El cortometraje es el primer paso para muchos cineastas, un espacio donde nacen nuevas voces y una cantera constante de talento para la industria audiovisual. Sin embargo, quienes trabajan en este formato siguen reclamando una mayor presencia institucional, mejores condiciones laborales y un reconocimiento acorde a su importancia dentro del ecosistema cinematográfico.
Con ese objetivo, la Coordinadora del Cortometraje Español ha renovado su Junta Directiva e inicia una nueva etapa presidida por Andreu Fullana, que toma el relevo de Beatriz Hernández tras cuatro años al frente de la entidad. El nuevo equipo llega con la intención de dar continuidad al trabajo realizado hasta ahora y reforzar el papel de la Coordinadora como representante del sector ante las principales instituciones audiovisuales.
Junto a Fullana, la nueva Junta está integrada por Helher Escribano, como tesorero; Sonia Bautista-Alarcón, como secretaria; y Mónica Gallego, Ainhoa Urgoitia, Miguel Varela, Miguel Ángel Marqués y Daniel Feixas como vocales.

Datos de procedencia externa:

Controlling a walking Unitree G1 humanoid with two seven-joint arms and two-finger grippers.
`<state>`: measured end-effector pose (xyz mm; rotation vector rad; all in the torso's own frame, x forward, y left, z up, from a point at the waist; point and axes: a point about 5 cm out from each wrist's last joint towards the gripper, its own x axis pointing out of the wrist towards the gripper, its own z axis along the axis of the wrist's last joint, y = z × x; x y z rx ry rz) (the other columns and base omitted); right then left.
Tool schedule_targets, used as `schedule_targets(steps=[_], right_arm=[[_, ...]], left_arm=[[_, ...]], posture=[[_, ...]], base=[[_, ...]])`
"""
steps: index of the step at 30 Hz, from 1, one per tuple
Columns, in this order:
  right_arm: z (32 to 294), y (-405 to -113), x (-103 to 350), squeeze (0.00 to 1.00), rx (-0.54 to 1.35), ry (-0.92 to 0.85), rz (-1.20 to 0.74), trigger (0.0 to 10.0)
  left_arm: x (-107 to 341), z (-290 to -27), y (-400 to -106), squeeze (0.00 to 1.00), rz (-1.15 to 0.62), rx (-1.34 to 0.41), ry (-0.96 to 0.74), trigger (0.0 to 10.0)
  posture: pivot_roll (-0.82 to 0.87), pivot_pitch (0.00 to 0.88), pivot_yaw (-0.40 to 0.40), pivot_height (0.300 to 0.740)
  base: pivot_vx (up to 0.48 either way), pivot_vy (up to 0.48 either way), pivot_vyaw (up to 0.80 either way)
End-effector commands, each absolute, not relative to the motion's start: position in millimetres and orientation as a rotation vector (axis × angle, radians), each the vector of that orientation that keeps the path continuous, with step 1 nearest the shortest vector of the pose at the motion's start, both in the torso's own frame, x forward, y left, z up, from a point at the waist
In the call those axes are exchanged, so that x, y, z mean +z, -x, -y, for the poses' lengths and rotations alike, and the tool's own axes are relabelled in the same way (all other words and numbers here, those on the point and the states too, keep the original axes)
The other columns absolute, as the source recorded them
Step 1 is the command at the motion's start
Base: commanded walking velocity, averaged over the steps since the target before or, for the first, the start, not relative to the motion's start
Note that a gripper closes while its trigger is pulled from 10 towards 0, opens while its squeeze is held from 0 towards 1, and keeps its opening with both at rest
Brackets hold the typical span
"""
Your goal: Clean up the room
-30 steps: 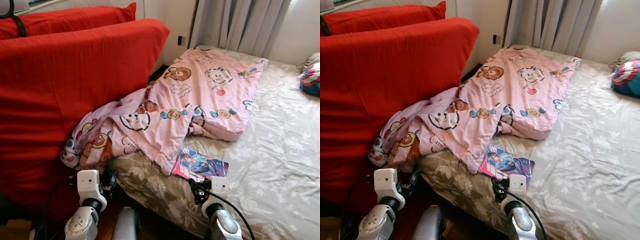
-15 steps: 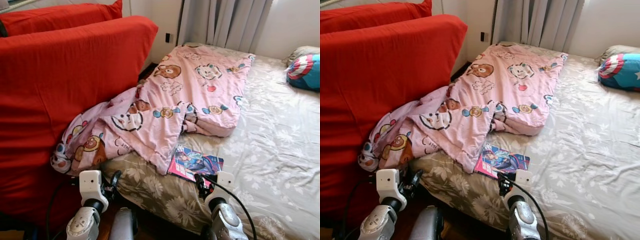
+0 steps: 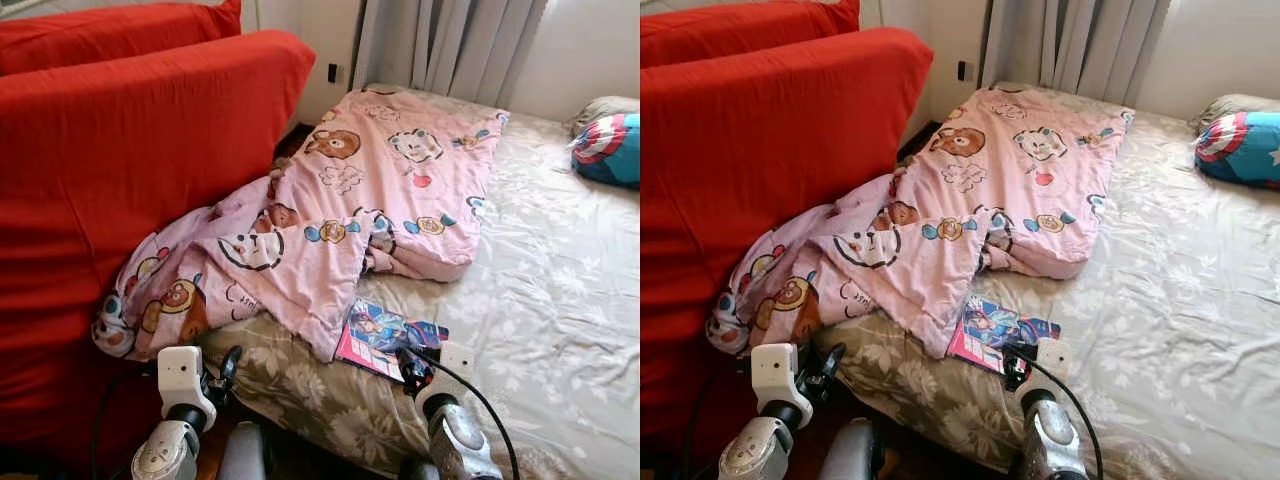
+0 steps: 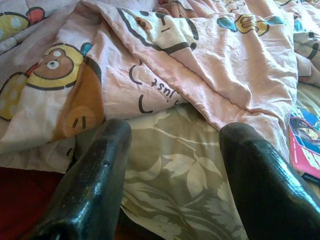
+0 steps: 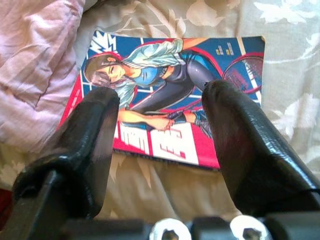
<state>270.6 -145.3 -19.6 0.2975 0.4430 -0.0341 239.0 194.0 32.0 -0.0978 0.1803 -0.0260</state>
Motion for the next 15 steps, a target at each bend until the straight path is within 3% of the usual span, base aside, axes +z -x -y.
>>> schedule_targets(steps=[1,7,15], right_arm=[[149,-272,-19,0.00,-0.054,-0.299,-0.451,10.0],[152,-277,-15,0.00,-0.066,-0.293,-0.443,10.0],[162,-284,-12,0.00,-0.126,-0.269,-0.455,10.0]], left_arm=[[33,-194,-238,0.00,-0.189,-0.035,0.096,10.0],[33,-194,-236,0.00,-0.191,-0.037,0.090,10.0],[35,-196,-232,0.00,-0.198,-0.052,0.086,10.0]], posture=[[0.11,0.082,-0.037,0.609],[0.11,0.091,-0.031,0.609],[0.12,0.116,-0.021,0.609]], base=[[0.289,0.000,0.00],[0.292,0.000,0.00],[0.034,0.000,0.00]])
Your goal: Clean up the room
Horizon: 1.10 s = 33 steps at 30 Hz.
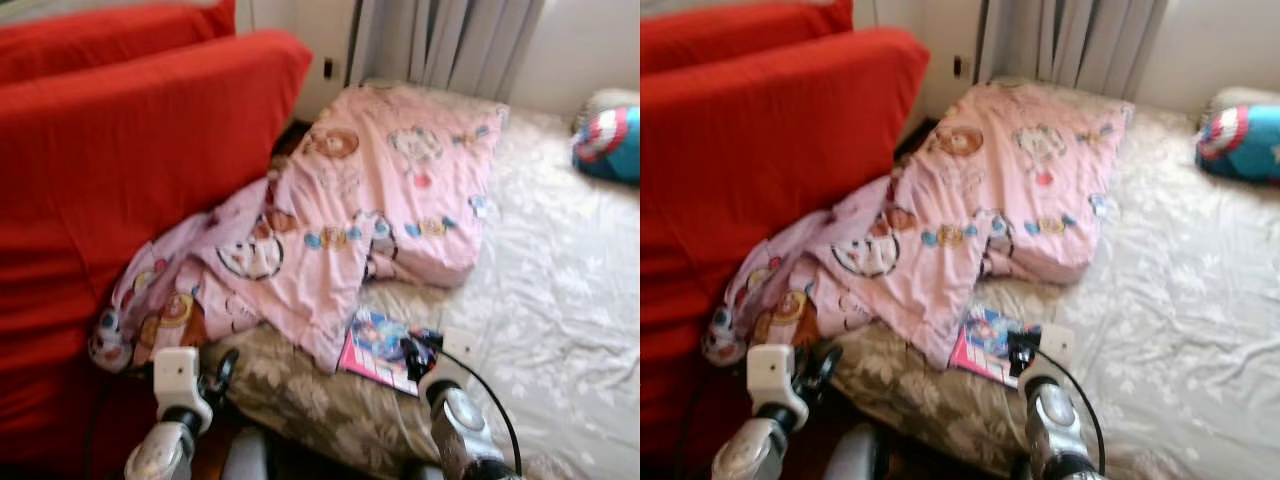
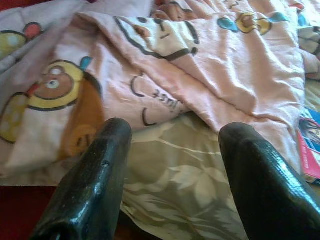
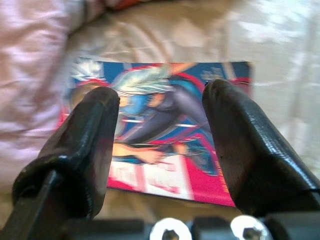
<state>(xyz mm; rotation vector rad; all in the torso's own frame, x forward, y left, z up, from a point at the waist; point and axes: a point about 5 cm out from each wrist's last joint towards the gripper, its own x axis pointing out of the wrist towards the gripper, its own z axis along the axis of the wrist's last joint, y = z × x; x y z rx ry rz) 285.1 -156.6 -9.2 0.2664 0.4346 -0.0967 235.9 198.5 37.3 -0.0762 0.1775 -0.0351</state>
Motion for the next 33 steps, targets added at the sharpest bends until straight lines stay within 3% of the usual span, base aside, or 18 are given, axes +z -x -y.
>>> schedule_targets(steps=[1,10,22,23,24,25,28,29,30,33], right_arm=[[164,-285,-11,0.00,-0.131,-0.268,-0.453,10.0],[178,-292,-5,0.00,-0.173,-0.256,-0.465,10.0],[179,-282,-15,0.00,-0.196,-0.319,-0.517,10.0],[178,-282,-16,0.20,-0.193,-0.318,-0.521,10.0],[178,-282,-16,0.95,-0.189,-0.317,-0.519,10.0],[177,-282,-15,1.00,-0.183,-0.319,-0.512,10.0],[176,-283,-14,1.00,-0.176,-0.323,-0.500,10.0],[175,-283,-14,0.13,-0.172,-0.334,-0.493,10.0],[173,-284,-13,0.00,-0.164,-0.334,-0.488,10.0],[172,-285,-12,0.00,-0.156,-0.344,-0.476,10.0]], left_arm=[[35,-196,-231,0.00,-0.198,-0.053,0.086,10.0],[36,-193,-227,0.00,-0.201,-0.062,0.082,10.0],[45,-198,-215,0.00,-0.203,-0.073,0.053,10.0],[47,-198,-216,0.00,-0.203,-0.077,0.050,10.0],[49,-198,-216,0.00,-0.201,-0.080,0.048,10.0],[52,-198,-218,0.00,-0.198,-0.083,0.048,10.0],[56,-196,-218,0.00,-0.191,-0.087,0.047,10.0],[58,-195,-217,0.00,-0.186,-0.091,0.046,10.0],[58,-193,-217,0.00,-0.187,-0.096,0.046,10.0],[60,-191,-211,0.00,-0.193,-0.108,0.044,10.0]], posture=[[0.12,0.117,-0.021,0.609],[0.13,0.148,-0.016,0.609],[0.17,0.229,0.011,0.609],[0.18,0.236,0.013,0.609],[0.18,0.251,0.018,0.609],[0.19,0.265,0.020,0.609],[0.19,0.286,0.023,0.609],[0.19,0.301,0.025,0.609],[0.20,0.310,0.027,0.609],[0.20,0.325,0.029,0.609]], base=[[0.274,0.000,0.00],[0.328,0.000,0.00],[0.000,0.000,0.00],[0.000,0.000,0.00],[0.000,0.000,0.00],[0.000,0.000,0.00],[0.000,0.000,0.00],[0.000,0.000,0.00],[0.000,0.000,0.00],[0.000,0.000,0.00]])
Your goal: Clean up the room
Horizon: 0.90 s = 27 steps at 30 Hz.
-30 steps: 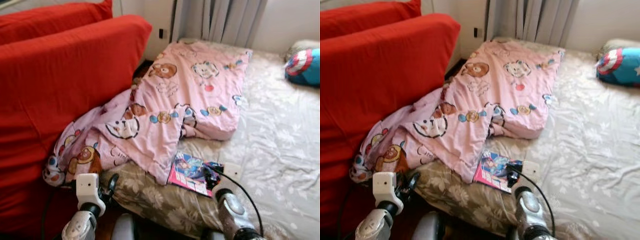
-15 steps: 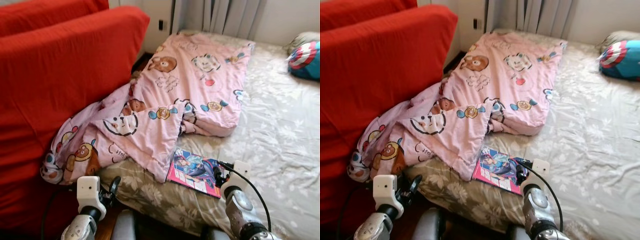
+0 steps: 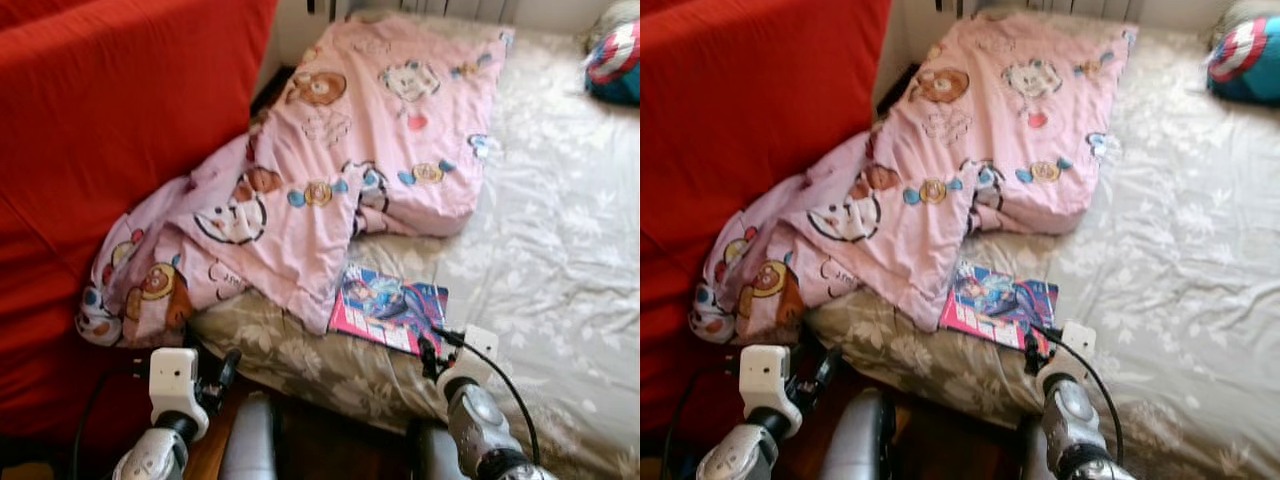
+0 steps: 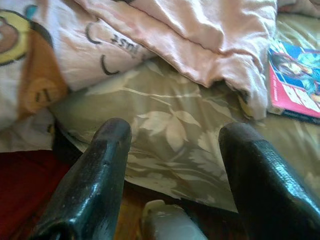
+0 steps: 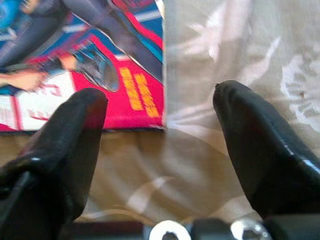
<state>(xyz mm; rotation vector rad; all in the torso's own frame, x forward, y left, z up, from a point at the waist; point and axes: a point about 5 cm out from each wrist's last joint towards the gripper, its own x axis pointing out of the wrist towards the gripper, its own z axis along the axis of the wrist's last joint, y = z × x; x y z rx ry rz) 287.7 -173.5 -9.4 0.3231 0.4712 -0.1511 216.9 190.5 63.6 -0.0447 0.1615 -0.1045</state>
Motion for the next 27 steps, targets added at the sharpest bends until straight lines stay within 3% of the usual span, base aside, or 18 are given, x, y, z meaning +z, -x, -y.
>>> schedule_targets(steps=[1,14,18,27], right_arm=[[172,-285,-12,0.00,-0.157,-0.350,-0.471,10.0],[168,-304,15,0.00,-0.082,-0.401,-0.269,10.0],[169,-307,22,0.00,-0.064,-0.294,-0.229,10.0],[164,-291,2,0.00,-0.039,-0.312,-0.316,10.0]], left_arm=[[62,-191,-207,0.00,-0.194,-0.109,0.043,10.0],[61,-197,-187,0.00,-0.252,-0.087,0.039,10.0],[58,-194,-187,0.00,-0.270,-0.092,0.042,10.0],[55,-193,-185,0.00,-0.292,-0.096,0.037,10.0]], posture=[[0.20,0.336,0.031,0.609],[0.21,0.365,0.033,0.609],[0.20,0.365,0.033,0.609],[0.19,0.364,0.034,0.609]], base=[[0.000,0.000,0.00],[0.000,0.000,0.00],[0.000,0.000,0.00],[0.000,0.000,0.00]])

Uno de los principales retos que se marca la nueva dirección es fortalecer la interlocución con el ICAA, las administraciones públicas, las televisiones autonómicas y las plataformas para que el cortometraje ocupe un lugar más estable dentro de la industria cinematográfica española. Entre las reivindicaciones figura también la creación de una especialidad específica de cortometraje en la Academia de Cine, una medida con la que la Coordinadora busca aumentar la visibilidad y el reconocimiento de este formato en los principales espacios de representación del sector.

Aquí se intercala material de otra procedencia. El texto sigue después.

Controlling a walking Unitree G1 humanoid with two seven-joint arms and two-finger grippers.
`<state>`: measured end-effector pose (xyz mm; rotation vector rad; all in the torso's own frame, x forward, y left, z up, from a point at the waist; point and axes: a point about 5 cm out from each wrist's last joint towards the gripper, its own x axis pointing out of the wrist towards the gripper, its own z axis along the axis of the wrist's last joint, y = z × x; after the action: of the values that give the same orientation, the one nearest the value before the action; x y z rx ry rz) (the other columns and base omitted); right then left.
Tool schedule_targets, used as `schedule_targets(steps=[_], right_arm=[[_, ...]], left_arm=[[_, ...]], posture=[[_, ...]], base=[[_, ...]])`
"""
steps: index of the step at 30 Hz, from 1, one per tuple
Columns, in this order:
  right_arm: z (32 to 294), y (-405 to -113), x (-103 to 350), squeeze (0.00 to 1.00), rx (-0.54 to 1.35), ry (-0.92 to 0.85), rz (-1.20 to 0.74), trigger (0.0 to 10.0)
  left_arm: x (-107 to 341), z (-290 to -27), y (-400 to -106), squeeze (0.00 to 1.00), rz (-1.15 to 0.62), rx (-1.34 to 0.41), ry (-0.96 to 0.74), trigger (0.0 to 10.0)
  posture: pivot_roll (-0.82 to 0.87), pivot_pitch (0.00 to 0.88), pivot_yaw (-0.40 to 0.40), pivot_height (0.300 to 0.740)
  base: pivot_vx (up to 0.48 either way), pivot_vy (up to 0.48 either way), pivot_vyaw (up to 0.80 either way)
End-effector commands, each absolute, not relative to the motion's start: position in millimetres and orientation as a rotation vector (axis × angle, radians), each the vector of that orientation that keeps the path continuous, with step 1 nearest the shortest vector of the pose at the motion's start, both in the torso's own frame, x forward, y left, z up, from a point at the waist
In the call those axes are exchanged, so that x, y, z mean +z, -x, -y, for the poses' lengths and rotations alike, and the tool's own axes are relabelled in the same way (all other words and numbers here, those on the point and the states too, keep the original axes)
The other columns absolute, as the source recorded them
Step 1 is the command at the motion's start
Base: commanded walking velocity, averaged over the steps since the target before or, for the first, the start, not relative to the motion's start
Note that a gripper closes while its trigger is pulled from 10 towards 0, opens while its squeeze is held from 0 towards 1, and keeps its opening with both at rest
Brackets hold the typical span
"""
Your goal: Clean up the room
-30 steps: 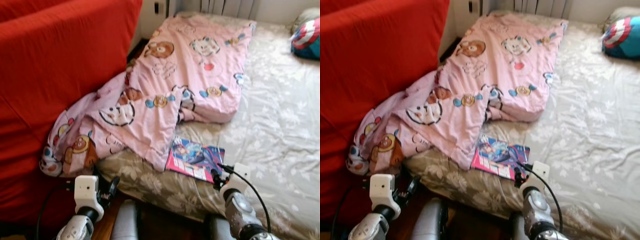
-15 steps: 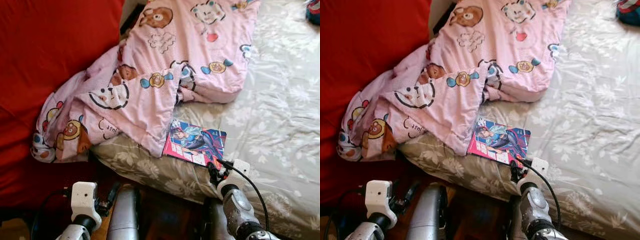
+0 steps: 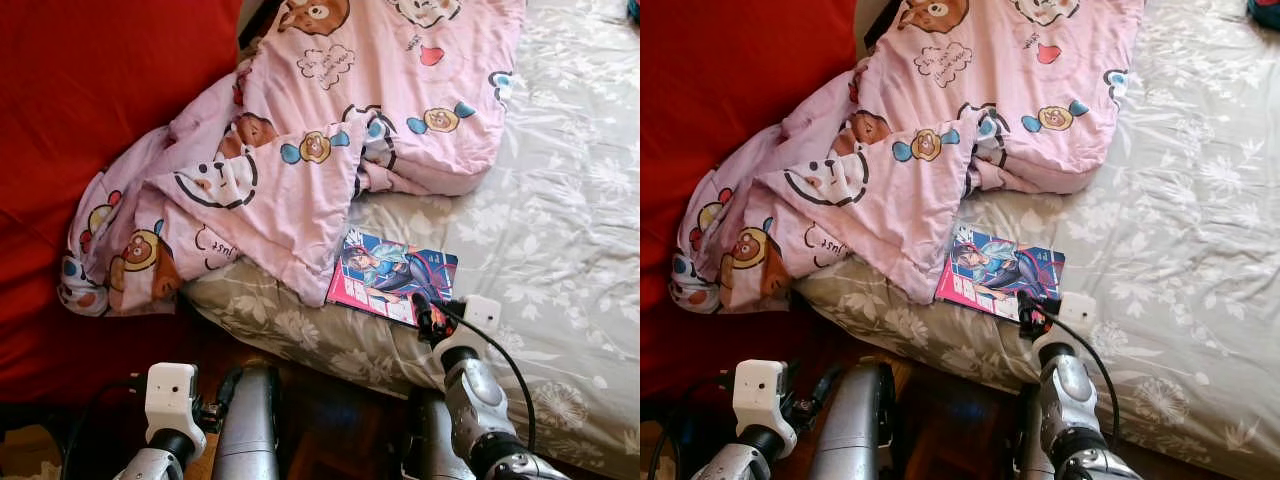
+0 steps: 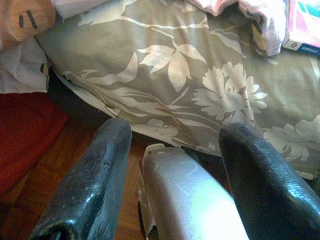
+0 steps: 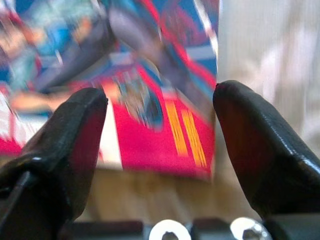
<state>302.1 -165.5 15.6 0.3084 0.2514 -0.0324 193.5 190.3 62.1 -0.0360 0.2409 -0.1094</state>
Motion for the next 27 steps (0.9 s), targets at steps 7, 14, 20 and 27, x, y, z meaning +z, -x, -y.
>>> schedule_targets(steps=[7,14,20,27], right_arm=[[169,-288,-2,0.00,-0.081,-0.316,-0.338,10.0],[167,-288,-3,0.00,-0.071,-0.345,-0.352,10.0],[164,-290,-2,0.00,-0.064,-0.392,-0.352,10.0],[154,-293,-3,0.00,-0.055,-0.687,-0.357,10.0]], left_arm=[[55,-196,-185,0.00,-0.292,-0.086,0.026,10.0],[60,-193,-186,0.00,-0.282,-0.086,0.028,10.0],[62,-191,-185,0.00,-0.279,-0.085,0.031,10.0],[64,-194,-177,0.00,-0.287,-0.072,0.027,10.0]], posture=[[0.21,0.371,0.038,0.609],[0.21,0.379,0.037,0.609],[0.23,0.384,0.038,0.609],[0.25,0.390,0.041,0.609]], base=[[0.000,0.000,0.00],[0.000,0.000,0.00],[0.000,0.000,0.00],[0.000,0.000,0.00]])
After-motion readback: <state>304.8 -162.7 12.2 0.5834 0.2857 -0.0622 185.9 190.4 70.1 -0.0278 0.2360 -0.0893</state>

La nueva etapa también quiere poner el foco en la profesionalización del cortometraje. Para ello, la entidad trabajará en la mejora de las condiciones laborales de quienes desarrollan su actividad en este ámbito y en la elaboración de códigos de buenas prácticas dirigidos a productoras, distribuidoras, festivales e instituciones. El objetivo es contribuir a reducir la precariedad que, según la propia Coordinadora, continúa siendo una realidad habitual en buena parte del sector.
Además de reforzar su papel institucional, la organización plantea una reorganización interna basada en grupos territoriales y profesionales que le permita ampliar su presencia en diferentes comunidades autónomas y acercarse todavía más a las necesidades de los profesionales. Paralelamente, la nueva Junta pretende incrementar el número de asociados y consolidar la Coordinadora como un espacio de encuentro capaz de representar los intereses comunes del cortometraje español.
La renovación de la dirección llega en un momento especialmente relevante para el formato. Cada año, decenas de cortometrajes españoles consiguen reconocimiento en festivales nacionales e internacionales y sirven de plataforma para nuevos directores, productores e intérpretes. Sin embargo, el sector continúa enfrentándose a retos como la financiación, la distribución o la estabilidad profesional.
Precisamente por eso, la nueva Junta quiere aprovechar esta etapa para seguir reivindicando que el cortometraje no sea visto únicamente como un formato de aprendizaje, sino como una parte esencial de la industria audiovisual, con capacidad para generar talento, innovación y nuevas oportunidades para el cine español.